Data extracts START

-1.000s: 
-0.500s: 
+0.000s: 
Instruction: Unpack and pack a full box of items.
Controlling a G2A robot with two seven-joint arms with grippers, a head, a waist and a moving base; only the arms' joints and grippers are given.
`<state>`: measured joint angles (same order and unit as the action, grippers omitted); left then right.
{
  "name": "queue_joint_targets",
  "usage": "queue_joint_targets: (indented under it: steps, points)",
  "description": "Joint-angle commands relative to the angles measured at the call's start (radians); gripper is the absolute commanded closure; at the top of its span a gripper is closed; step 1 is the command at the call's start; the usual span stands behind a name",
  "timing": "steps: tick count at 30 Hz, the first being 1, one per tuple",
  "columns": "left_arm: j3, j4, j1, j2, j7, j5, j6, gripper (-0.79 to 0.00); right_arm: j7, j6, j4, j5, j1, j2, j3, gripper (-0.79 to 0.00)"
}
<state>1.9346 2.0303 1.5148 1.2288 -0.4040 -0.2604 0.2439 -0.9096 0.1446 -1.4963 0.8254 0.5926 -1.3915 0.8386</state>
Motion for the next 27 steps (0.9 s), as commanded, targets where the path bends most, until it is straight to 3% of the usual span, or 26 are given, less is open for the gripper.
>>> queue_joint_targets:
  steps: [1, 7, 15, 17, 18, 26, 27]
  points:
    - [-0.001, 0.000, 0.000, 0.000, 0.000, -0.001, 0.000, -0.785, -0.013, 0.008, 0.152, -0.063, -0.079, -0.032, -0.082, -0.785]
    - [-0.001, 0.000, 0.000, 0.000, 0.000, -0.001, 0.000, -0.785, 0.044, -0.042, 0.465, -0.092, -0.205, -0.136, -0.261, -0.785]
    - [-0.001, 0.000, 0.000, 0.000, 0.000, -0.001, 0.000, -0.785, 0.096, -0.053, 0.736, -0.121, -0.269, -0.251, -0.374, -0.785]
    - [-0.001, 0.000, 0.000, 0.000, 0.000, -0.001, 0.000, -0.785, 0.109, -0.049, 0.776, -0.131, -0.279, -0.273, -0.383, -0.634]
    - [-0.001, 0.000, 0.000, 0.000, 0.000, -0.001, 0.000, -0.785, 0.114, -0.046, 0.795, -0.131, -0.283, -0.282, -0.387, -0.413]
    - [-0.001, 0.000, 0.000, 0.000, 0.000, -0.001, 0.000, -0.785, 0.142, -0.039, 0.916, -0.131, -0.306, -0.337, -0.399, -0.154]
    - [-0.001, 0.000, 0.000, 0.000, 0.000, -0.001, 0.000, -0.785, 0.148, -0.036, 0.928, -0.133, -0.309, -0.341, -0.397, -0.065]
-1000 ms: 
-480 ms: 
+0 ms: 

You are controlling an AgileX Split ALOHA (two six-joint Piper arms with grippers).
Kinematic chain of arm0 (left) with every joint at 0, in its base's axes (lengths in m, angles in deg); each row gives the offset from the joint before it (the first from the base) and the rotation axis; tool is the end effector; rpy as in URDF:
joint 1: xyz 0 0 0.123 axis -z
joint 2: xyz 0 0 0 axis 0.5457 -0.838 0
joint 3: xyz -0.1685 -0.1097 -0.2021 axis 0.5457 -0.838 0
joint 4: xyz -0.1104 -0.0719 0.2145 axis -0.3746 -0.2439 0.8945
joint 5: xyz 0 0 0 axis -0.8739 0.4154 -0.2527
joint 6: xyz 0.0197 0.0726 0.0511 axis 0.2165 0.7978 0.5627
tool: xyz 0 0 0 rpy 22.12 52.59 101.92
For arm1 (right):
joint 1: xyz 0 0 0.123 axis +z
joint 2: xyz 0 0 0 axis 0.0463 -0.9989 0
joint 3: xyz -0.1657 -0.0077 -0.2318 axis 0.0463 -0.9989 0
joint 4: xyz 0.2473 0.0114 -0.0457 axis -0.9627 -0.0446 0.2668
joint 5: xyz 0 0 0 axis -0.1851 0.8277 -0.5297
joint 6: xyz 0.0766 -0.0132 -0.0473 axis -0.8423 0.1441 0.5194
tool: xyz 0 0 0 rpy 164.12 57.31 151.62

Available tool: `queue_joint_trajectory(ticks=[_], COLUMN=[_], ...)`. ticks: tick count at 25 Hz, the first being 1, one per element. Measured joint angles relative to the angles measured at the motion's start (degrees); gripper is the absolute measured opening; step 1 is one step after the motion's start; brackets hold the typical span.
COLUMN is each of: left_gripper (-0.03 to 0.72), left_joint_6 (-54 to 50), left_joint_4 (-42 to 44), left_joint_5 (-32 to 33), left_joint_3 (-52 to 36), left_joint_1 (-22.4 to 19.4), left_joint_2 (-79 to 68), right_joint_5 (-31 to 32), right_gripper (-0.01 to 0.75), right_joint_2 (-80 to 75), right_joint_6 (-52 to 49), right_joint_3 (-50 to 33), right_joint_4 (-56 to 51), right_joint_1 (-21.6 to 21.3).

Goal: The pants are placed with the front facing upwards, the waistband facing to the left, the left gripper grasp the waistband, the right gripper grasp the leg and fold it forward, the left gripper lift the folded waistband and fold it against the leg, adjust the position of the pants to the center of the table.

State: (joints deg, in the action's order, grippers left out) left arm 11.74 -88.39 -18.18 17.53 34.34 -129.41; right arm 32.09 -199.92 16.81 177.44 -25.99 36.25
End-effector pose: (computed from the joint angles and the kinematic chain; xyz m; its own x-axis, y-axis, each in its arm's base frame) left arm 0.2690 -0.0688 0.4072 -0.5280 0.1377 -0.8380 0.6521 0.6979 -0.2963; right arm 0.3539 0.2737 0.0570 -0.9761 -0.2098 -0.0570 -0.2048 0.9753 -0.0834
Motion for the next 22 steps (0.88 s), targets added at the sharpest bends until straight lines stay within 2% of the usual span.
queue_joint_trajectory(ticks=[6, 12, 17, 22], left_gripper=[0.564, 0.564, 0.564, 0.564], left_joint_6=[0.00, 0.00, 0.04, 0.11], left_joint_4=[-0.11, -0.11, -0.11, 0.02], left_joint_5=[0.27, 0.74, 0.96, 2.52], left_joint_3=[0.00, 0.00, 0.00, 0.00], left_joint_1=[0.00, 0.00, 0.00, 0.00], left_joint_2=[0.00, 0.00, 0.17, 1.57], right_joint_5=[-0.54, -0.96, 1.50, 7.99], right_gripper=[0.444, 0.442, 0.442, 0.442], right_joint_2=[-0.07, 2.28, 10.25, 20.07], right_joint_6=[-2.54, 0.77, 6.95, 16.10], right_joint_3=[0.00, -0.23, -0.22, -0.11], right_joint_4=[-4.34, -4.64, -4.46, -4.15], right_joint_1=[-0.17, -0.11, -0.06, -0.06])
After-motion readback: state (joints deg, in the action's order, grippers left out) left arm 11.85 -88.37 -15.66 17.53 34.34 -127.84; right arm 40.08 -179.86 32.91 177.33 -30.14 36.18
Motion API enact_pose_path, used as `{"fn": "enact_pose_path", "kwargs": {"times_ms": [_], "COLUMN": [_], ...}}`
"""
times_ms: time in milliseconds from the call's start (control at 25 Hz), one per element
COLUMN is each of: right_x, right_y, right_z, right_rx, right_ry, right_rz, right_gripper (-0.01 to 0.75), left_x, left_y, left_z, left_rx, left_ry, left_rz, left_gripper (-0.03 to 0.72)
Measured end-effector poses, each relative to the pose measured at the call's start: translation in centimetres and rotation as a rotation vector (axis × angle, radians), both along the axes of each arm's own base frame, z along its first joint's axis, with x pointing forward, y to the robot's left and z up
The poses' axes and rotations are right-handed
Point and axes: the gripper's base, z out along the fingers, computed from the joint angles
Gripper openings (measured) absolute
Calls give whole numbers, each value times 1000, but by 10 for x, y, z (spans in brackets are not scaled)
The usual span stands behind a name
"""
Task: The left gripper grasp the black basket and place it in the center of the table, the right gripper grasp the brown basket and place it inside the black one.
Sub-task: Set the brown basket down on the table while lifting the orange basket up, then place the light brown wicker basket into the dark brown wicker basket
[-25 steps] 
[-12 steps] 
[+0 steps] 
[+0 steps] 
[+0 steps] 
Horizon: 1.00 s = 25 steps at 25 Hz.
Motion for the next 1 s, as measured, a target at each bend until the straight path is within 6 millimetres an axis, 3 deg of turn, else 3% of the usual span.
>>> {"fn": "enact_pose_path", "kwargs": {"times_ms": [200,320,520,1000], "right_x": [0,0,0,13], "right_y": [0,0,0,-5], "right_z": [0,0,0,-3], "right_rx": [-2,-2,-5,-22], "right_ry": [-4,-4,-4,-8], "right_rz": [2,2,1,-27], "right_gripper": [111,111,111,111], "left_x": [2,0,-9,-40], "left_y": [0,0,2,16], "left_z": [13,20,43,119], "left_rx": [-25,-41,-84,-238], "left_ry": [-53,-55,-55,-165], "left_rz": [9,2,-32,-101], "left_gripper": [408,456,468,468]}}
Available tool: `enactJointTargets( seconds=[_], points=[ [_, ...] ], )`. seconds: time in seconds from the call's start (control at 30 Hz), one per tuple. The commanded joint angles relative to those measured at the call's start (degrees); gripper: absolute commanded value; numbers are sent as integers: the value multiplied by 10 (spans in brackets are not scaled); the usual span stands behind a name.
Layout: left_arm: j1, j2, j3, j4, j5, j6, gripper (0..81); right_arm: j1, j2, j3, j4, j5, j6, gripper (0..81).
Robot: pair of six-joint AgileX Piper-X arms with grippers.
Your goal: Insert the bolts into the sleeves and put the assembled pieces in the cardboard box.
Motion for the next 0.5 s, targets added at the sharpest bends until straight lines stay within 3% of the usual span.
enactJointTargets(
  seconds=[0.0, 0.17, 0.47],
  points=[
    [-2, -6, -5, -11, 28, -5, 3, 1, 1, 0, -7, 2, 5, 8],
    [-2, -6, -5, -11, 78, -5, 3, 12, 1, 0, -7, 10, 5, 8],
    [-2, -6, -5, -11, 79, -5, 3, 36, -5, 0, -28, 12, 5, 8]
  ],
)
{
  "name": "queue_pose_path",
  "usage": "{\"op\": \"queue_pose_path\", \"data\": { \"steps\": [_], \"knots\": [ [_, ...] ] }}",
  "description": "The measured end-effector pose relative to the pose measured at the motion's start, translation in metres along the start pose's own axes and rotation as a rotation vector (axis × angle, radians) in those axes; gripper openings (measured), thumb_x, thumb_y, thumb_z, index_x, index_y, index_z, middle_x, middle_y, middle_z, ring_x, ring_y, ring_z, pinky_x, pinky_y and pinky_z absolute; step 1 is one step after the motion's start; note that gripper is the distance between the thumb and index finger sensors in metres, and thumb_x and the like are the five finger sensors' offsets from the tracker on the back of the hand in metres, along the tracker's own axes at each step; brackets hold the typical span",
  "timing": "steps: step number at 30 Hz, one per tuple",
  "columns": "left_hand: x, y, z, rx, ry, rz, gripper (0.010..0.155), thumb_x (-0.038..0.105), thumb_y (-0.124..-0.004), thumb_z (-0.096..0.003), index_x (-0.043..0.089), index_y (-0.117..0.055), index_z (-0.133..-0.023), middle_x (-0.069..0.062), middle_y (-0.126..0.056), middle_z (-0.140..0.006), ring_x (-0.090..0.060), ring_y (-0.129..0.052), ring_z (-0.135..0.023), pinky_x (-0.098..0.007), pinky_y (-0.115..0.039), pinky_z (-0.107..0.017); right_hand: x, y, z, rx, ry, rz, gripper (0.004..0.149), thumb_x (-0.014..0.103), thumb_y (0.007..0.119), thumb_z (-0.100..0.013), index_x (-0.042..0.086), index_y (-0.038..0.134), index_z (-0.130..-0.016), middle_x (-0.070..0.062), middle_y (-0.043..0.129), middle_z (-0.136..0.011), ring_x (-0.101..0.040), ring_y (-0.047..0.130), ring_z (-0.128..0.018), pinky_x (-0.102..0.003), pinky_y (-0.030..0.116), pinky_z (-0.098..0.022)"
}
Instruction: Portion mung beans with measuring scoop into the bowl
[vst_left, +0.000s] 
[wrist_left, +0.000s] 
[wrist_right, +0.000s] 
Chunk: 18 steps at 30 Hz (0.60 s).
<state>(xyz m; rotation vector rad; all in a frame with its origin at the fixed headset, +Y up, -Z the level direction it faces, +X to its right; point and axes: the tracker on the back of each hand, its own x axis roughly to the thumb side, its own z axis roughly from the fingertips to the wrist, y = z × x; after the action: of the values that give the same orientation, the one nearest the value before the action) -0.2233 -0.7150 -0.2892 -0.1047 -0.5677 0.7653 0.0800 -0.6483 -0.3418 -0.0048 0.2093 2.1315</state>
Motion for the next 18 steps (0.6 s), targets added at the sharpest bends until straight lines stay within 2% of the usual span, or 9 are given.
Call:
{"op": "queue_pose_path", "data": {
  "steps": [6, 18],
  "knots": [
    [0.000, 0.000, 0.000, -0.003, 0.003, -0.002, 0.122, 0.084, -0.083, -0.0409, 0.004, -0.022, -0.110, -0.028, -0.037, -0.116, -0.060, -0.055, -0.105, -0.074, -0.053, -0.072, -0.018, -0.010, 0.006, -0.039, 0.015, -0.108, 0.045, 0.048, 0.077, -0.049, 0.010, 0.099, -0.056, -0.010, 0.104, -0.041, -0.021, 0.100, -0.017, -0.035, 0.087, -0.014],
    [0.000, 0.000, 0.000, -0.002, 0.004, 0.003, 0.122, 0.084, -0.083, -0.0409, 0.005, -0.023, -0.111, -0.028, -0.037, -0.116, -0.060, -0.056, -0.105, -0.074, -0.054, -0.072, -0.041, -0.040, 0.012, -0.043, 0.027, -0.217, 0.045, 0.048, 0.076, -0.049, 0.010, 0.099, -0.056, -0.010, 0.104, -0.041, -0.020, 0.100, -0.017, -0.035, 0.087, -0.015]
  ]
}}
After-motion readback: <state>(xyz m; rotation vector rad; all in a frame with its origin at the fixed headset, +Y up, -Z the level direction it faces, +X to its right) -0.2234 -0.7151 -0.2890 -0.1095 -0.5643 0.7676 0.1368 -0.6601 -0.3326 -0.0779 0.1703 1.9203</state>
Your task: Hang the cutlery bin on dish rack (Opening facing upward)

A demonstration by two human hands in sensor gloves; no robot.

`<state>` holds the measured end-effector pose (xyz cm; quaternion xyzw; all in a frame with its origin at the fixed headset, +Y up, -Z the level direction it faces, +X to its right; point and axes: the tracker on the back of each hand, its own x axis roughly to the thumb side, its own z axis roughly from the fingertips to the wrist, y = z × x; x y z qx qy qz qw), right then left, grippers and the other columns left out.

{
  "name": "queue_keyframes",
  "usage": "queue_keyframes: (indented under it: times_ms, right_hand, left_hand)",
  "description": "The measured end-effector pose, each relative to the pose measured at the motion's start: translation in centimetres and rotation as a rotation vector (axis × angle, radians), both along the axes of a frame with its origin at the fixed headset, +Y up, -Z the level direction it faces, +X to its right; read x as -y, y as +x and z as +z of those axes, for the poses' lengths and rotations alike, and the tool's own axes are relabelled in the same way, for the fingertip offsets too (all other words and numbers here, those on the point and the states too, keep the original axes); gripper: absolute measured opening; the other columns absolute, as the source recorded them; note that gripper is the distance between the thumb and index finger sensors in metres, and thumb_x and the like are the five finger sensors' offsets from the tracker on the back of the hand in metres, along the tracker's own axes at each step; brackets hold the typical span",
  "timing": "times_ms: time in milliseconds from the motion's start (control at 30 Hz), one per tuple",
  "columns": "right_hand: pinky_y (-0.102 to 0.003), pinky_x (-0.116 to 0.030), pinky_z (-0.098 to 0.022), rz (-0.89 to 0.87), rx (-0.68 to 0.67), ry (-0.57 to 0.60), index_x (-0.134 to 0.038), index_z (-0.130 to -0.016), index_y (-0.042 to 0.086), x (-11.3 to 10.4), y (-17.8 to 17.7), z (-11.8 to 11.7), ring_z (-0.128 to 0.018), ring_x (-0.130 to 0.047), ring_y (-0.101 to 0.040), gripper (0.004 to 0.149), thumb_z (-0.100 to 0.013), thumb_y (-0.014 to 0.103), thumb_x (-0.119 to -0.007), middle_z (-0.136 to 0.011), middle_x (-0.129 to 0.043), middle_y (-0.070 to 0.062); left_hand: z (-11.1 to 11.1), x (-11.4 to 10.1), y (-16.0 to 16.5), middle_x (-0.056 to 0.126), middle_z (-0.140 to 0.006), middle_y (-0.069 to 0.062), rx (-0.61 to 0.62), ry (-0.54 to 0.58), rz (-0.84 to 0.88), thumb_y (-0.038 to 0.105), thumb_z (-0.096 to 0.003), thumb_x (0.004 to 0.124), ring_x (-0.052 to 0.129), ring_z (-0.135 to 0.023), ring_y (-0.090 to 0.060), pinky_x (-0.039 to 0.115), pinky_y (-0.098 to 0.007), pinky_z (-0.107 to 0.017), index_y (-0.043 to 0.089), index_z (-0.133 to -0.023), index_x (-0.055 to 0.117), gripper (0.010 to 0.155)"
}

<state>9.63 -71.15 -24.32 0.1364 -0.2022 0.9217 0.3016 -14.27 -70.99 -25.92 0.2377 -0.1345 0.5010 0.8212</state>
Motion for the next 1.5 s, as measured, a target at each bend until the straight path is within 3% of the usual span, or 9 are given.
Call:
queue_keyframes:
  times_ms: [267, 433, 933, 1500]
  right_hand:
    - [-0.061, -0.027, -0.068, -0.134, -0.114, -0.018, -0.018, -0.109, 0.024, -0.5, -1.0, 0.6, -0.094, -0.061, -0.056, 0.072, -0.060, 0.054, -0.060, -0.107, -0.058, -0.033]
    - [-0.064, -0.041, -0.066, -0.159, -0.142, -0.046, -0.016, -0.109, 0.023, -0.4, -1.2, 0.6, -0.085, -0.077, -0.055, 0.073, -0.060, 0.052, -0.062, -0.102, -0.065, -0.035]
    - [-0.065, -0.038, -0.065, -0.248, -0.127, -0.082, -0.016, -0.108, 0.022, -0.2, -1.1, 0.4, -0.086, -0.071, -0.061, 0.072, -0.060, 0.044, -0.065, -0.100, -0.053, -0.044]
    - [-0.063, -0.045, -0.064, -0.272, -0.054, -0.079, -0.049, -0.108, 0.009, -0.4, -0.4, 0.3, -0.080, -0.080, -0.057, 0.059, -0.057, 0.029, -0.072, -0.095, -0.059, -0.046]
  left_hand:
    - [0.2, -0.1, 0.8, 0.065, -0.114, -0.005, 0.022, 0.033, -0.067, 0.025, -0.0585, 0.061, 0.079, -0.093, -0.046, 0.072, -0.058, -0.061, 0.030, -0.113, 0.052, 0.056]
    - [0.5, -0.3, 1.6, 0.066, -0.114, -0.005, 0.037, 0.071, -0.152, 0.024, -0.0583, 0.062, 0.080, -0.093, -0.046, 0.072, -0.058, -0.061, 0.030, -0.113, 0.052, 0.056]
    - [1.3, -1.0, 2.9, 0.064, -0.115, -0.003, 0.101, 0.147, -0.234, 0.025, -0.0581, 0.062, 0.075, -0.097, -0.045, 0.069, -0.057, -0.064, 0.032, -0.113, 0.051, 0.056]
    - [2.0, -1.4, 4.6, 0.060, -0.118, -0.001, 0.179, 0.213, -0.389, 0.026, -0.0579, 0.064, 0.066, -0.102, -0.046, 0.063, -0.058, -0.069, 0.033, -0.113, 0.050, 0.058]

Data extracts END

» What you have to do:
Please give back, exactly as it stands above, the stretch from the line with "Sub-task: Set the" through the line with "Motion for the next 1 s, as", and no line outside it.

» Finished exercise:
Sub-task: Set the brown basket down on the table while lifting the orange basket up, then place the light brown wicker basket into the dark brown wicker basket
[-25 steps] 
[-12 steps] 
[+0 steps] 
[+0 steps] 
[+0 steps] 
Horizon: 1.00 s = 25 steps at 25 Hz.
Motion for the next 1 s, as measured, a target at each bend until the straight path is within 6 millimetres an axis, 3 deg of turn, else 3% of the usual span.

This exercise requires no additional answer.